City/county Digest

CITY/COUNTY DIGEST

April 15, 2004|By FROM STAFF REPORTS

In Baltimore City

Police arrest man accused of stealing car from woman, 81

A man charged in a warrant with armed carjacking after being accused of taking a Toyota at knifepoint from an 81-year-old woman in Timonium was arrested last night after a fight with city police officers in a Northeast Baltimore bar.

Lee Anthony Warrington, 27, entered the Holiday House bar in the 6400 block of Harford Road through a rear door about 8:30 p.m. He was trying to sell a boxed videocassette recorder when he was recognized by customers - including an off-duty city police detective taking part in a pool tournament - who had seen a photograph of him shown earlier in the evening on television news, said Northeastern District Lt. Delmar Dickson.

Warrington was charged with assaulting at least two of the city officers who joined in arresting him. The 1991 Toyota Camry taken from the woman March 31 on a supermarket lot was found parked behind the bar, Dickson said.

City will pay $200,000 to man beaten at market

The city Board of Estimates approved a $200,000 payment yesterday to settle a lawsuit filed by a Salvadoran immigrant who claimed that he was beaten and zapped with a stun gun by sheriff's deputies at Lexington Market in September 2002 after being mistaken for a bank robber.

The money will go to Rolando Sanchez, a construction worker from El Salvador who said he was taking a lunch break at the market when he was attacked by five deputies and stunned by the electrical charge of the weapon.

Two deputies were fired and two others suspended after the incident. Sanchez filed a lawsuit against Lexington Market, for which the city assumes some legal responsibility, said City Solicitor Thurman W. Zollicoffer Jr.

Expected tax rush leads to changes near post office

Parking will be prohibited along East Fayette Street outside Baltimore's main post office, between Colvin and Front streets, from 5 p.m. to midnight today during the annual last-hours rush of taxpayers getting their income tax returns in the mail.

A nearby section of North High Street will be closed from 5 p.m. to midnight, and some local traffic will be redirected to accommodate the expected rush.

Typically, hundreds of procrastinators flock to the post office in the 900 block of E. Fayette each April 15 - and while most drop off their envelopes to postal workers on curbside duty, some complete returns or filing-extension request forms in the lobby in the final hours.

City OKs buying land to create public park

The city Board of Estimates approved yesterday the expenditure of $150,000 to buy a 2-acre plot from a synagogue in North Baltimore to create a public park.

The purchase will allow the preservation of a meadow and wooded area along Stony Run just east of Alpine and Wilmslow roads in the Evergreen neighborhood.

The land was owned by the Bolton Street Synagogue, which recently moved from Bolton Hill to a renovated building next to the meadow.

Today is last day to apply for school board

The state Board of Education will stop accepting applications for city school board member today.
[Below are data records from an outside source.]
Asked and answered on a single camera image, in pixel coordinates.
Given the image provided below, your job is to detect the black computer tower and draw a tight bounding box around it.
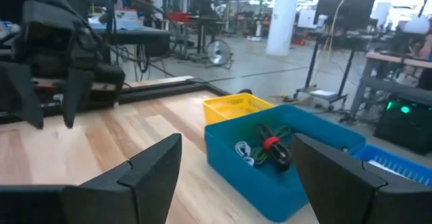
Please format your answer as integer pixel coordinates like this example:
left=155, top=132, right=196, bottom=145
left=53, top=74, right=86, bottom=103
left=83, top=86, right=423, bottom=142
left=374, top=97, right=432, bottom=156

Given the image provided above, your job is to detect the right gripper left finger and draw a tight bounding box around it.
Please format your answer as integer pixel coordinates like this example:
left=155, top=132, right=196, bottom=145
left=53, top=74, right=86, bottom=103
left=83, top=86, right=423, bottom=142
left=0, top=132, right=183, bottom=224

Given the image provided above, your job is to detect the teal plastic bin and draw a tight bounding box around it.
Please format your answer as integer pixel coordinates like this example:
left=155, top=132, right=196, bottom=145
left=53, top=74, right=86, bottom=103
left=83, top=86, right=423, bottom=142
left=204, top=104, right=367, bottom=223

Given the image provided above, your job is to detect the white building column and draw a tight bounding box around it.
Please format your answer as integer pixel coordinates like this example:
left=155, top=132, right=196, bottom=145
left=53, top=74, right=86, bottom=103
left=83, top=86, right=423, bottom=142
left=265, top=0, right=301, bottom=57

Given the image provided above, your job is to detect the white cable bundle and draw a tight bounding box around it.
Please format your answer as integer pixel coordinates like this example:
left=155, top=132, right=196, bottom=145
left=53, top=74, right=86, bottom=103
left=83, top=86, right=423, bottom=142
left=234, top=140, right=257, bottom=167

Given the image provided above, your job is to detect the yellow plastic basket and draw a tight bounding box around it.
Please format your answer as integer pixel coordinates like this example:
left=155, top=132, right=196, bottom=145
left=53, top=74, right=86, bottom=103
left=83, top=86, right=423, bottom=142
left=202, top=92, right=275, bottom=126

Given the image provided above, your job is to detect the metal floor fan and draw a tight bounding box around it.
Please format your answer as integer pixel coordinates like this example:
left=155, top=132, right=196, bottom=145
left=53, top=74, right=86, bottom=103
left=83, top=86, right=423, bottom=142
left=205, top=38, right=234, bottom=69

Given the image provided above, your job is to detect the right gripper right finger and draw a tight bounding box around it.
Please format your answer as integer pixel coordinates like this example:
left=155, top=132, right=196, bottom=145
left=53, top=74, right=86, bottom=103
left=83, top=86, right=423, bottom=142
left=292, top=132, right=432, bottom=224

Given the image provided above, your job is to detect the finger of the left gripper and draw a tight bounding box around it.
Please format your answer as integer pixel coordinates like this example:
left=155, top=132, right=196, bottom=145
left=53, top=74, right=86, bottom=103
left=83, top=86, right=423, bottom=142
left=62, top=68, right=95, bottom=130
left=3, top=63, right=45, bottom=130

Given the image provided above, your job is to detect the blue plastic basket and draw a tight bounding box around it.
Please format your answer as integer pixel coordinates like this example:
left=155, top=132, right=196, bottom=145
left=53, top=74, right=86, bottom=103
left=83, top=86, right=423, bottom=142
left=350, top=144, right=432, bottom=187

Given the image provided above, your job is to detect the black computer monitor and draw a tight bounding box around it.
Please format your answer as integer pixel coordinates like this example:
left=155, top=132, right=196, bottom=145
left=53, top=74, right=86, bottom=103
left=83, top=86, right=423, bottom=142
left=313, top=0, right=378, bottom=31

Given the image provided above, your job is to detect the white round object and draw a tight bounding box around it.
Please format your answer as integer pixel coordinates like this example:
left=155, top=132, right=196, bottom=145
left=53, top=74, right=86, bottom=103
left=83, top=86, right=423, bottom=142
left=403, top=16, right=432, bottom=35

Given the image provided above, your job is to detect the wooden background desk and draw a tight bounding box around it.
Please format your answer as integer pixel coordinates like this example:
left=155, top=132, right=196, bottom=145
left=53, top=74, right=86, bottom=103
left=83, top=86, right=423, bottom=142
left=349, top=51, right=432, bottom=122

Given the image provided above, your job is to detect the grey side desk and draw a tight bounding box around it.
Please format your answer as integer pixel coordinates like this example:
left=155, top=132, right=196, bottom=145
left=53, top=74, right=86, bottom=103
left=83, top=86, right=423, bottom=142
left=94, top=27, right=171, bottom=59

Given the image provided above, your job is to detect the black metal table frame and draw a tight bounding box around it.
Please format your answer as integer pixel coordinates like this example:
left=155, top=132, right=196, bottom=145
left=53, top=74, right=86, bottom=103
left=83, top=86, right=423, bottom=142
left=0, top=77, right=230, bottom=123

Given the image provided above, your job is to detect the black cable with red tie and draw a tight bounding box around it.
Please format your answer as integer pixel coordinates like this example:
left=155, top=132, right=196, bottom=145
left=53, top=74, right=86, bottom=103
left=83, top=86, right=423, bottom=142
left=256, top=123, right=294, bottom=171

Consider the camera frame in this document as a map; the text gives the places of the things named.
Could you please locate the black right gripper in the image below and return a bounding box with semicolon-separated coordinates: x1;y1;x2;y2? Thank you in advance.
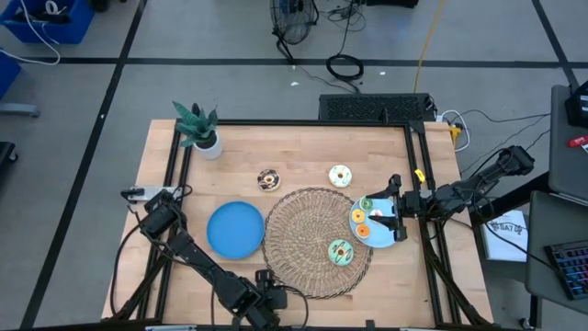
366;174;424;244

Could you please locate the large white teal-drizzled donut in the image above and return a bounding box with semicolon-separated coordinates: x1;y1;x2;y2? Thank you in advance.
328;164;354;188

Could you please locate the large teal chocolate-drizzled donut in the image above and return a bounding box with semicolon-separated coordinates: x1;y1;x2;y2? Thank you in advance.
327;238;356;268

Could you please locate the large chocolate frosted donut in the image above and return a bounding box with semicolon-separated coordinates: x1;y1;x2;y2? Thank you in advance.
256;168;282;193

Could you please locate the light blue plate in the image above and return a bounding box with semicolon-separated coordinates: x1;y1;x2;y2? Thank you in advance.
347;195;404;249

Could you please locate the round woven straw placemat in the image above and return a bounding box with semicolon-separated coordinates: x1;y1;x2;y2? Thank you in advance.
261;187;373;300

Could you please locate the dark blue plate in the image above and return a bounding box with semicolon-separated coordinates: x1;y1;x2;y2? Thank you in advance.
206;200;266;259

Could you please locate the black computer case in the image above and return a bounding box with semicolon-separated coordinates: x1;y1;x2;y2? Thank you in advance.
318;93;437;123

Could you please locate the white printed paper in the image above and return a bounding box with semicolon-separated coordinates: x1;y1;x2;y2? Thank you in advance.
481;210;529;263

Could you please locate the grey desk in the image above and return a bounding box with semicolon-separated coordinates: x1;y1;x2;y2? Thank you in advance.
548;84;588;203
525;189;588;317

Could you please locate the green plant in white pot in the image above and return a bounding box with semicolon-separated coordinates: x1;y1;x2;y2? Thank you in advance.
172;100;224;161

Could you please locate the black backlit keyboard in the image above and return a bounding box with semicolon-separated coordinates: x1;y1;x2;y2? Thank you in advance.
543;238;588;302

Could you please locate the black floor fan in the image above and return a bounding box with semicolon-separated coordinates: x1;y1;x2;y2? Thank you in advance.
269;0;320;63

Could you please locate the black desktop device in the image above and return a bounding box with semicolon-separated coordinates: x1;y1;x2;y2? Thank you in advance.
564;80;588;129

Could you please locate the black chair base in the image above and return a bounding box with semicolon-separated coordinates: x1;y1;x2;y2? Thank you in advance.
0;141;19;166

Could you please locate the grey stand foot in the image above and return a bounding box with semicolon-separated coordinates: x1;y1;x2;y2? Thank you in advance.
0;102;41;119

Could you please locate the blue plastic bin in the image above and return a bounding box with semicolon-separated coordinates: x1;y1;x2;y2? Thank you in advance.
0;48;23;100
0;0;96;46

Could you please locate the white cable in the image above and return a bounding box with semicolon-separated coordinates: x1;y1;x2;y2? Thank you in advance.
435;108;472;153
0;0;62;66

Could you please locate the black aluminium table frame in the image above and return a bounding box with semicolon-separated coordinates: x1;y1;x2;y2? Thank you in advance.
100;119;495;331

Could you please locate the coiled black cable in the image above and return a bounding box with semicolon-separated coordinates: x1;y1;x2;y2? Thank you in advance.
324;0;367;93

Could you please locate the yellow floor cable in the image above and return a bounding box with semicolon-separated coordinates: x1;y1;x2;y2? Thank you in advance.
412;0;447;95

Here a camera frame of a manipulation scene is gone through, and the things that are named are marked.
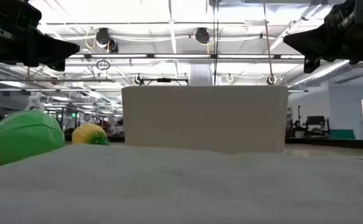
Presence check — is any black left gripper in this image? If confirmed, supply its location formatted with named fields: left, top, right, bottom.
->
left=0, top=0, right=80, bottom=72

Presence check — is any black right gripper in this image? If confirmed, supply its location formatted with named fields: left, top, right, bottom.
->
left=283, top=0, right=363, bottom=74

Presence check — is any yellow toy lemon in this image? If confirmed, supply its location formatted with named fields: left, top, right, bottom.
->
left=71, top=123, right=110, bottom=146

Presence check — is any green toy pepper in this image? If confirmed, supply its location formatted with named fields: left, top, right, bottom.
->
left=0, top=110, right=66, bottom=168

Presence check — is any translucent white tupperware container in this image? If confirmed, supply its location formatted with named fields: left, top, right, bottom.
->
left=121, top=85, right=290, bottom=154

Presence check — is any white robot figure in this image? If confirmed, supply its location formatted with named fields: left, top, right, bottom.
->
left=24, top=91, right=45, bottom=111

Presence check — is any black round ceiling fixture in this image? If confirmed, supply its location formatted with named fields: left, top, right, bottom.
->
left=95, top=27, right=120, bottom=54
left=194, top=27, right=211, bottom=45

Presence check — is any green panel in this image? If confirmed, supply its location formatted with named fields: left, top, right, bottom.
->
left=329, top=129, right=356, bottom=140

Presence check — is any black ceiling bar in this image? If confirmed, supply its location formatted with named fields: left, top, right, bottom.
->
left=139, top=77, right=189, bottom=86

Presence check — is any white square column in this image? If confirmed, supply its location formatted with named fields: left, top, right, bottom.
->
left=189, top=63, right=214, bottom=86

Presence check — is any grey cloth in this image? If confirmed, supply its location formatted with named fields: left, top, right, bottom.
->
left=0, top=143, right=363, bottom=224

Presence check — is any yellow cable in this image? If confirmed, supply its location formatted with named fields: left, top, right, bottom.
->
left=263, top=0, right=277, bottom=85

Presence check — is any black hanging cable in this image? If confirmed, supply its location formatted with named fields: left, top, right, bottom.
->
left=212, top=0, right=220, bottom=86

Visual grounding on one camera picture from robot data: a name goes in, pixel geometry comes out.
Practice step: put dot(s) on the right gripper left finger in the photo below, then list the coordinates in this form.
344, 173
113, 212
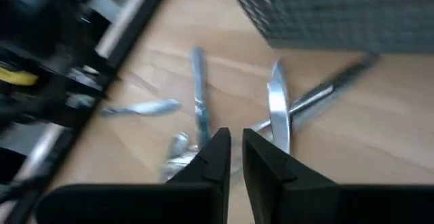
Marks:
203, 197

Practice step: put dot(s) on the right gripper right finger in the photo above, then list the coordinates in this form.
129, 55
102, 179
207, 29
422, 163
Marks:
288, 197

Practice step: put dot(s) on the silver fork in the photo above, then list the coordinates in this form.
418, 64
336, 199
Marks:
176, 156

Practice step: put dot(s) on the silver spoon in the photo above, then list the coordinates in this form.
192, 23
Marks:
152, 107

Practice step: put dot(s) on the grey plastic cutlery basket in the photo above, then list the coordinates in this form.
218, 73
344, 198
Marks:
339, 13

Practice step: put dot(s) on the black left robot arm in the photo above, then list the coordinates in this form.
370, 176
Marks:
34, 13

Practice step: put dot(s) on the black aluminium table frame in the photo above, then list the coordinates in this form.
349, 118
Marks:
122, 20

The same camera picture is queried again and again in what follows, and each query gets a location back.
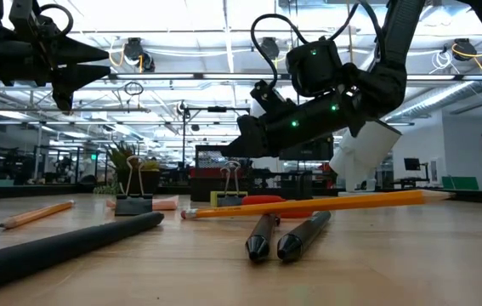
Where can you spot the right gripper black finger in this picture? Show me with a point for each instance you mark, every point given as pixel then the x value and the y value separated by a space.
pixel 253 138

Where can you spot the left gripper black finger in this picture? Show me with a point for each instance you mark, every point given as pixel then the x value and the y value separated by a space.
pixel 75 53
pixel 68 81

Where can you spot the yellow wooden pencil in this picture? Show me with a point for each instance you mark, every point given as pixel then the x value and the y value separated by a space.
pixel 308 205
pixel 36 214

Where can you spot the black ballpoint pen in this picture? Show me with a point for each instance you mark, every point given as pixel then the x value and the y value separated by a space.
pixel 262 238
pixel 304 236
pixel 53 248

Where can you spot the pink sticky note pad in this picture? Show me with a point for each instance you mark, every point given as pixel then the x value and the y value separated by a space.
pixel 164 203

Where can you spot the black binder clip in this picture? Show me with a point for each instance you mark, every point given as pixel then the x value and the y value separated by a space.
pixel 133 205

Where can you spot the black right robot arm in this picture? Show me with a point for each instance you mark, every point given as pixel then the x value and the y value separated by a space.
pixel 393 85

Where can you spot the black mesh desk organizer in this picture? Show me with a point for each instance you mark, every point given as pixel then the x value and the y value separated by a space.
pixel 206 178

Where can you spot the large black monitor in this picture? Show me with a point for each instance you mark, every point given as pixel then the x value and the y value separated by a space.
pixel 313 153

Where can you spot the white spot lamp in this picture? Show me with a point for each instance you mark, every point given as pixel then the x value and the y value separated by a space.
pixel 364 157

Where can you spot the small potted green plant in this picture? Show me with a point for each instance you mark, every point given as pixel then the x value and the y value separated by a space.
pixel 153 180

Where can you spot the small black desk monitor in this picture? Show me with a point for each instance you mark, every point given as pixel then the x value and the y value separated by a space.
pixel 412 164

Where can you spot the green board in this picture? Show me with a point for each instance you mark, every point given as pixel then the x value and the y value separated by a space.
pixel 459 183

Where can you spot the black background frame rig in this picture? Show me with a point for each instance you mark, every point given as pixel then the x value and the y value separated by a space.
pixel 217 109

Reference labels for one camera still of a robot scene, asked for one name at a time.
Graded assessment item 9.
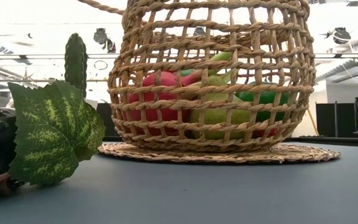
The black ceiling-hung device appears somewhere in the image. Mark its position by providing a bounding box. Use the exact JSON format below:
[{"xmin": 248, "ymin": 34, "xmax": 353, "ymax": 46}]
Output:
[{"xmin": 93, "ymin": 27, "xmax": 117, "ymax": 54}]

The olive green round fruit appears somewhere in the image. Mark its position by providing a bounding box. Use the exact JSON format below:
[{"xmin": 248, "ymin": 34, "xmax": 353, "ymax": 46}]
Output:
[{"xmin": 190, "ymin": 91, "xmax": 252, "ymax": 141}]

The round woven straw placemat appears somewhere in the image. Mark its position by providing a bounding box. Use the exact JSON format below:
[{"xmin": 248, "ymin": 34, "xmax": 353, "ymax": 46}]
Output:
[{"xmin": 98, "ymin": 141, "xmax": 342, "ymax": 165}]

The green artificial cactus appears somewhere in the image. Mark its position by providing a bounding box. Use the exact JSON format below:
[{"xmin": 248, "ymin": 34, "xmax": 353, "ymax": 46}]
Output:
[{"xmin": 63, "ymin": 32, "xmax": 89, "ymax": 99}]

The black ceiling lamp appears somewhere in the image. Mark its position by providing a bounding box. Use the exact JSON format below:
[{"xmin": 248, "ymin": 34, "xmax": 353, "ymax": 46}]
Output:
[{"xmin": 324, "ymin": 27, "xmax": 352, "ymax": 45}]

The yellow cable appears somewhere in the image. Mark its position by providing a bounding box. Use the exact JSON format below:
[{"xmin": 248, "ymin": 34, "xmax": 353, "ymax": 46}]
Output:
[{"xmin": 306, "ymin": 108, "xmax": 319, "ymax": 137}]

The large glossy green fruit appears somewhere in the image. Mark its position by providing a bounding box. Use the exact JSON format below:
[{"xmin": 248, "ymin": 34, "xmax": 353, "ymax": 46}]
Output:
[{"xmin": 234, "ymin": 81, "xmax": 291, "ymax": 123}]

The dark office desk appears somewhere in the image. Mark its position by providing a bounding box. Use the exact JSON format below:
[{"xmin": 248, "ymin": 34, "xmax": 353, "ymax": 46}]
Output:
[{"xmin": 286, "ymin": 136, "xmax": 358, "ymax": 149}]

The black grape bunch with leaf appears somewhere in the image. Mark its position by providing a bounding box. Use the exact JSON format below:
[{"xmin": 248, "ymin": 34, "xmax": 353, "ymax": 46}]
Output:
[{"xmin": 0, "ymin": 80, "xmax": 106, "ymax": 198}]

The black office partition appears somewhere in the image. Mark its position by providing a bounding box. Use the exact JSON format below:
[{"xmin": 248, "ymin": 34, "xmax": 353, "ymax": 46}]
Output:
[{"xmin": 314, "ymin": 101, "xmax": 354, "ymax": 138}]

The woven wicker basket with handles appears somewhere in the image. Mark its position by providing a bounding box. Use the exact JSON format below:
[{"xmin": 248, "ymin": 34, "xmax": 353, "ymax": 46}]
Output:
[{"xmin": 78, "ymin": 0, "xmax": 317, "ymax": 153}]

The pink dragon fruit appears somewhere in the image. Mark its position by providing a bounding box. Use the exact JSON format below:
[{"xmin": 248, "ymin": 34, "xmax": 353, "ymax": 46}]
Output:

After twice extending the application deadline for three school board positions opening in June, state officials have more than two dozen applicants, said state schools spokesman Bill Reinhard.

Reinhard said state board members will review the applications by their meeting May 25, and send a culled list of candidates to Gov. Robert L. Ehrlich Jr. and Mayor Martin O'Malley, who will choose the three new city school board members.

$3,200 reward announced in deaths of three dogs

The city health commissioner announced a $3,200 reward yesterday for the arrest and conviction of whoever set fire to three pit bull dogs found dead last week inside a vacant East Baltimore rowhouse. Two of the dogs appeared to have been starved to death.

Dr. Peter L. Beilenson, the commissioner, said animal control officers were called to the 1600 block of E. Lanvale St. on April 8 and found smoldering dog carcasses.

The dogs had bite marks on their muzzles, indicating they had been used for fighting each other, Beilenson said.

In Baltimore County

Rosewood residents' lawyer sues over review board

OWINGS MILLS - A lawyer representing developmentally disabled residents of Rosewood Center has filed a lawsuit challenging the creation of a review board to evaluate which residents should be moved to a more restrictive setting.

Those residents have been accused of serious crimes. Forty of Rosewood's 205 residents are court-committed.

A Howard County judge ruled in November that those 40 residents are entitled to individual hearings before the state can move them to a more restrictive setting. The state then set up a new review board, which recommended the transfer of five residents to a maximum-security psychiatric hospital.

Nelson J. Sabatini, secretary of the state health department, vowed to move all of the court-committed residents to a more secure facility after a patient accused in a killing escaped in May. Through a spokesman, he declined to comment yesterday.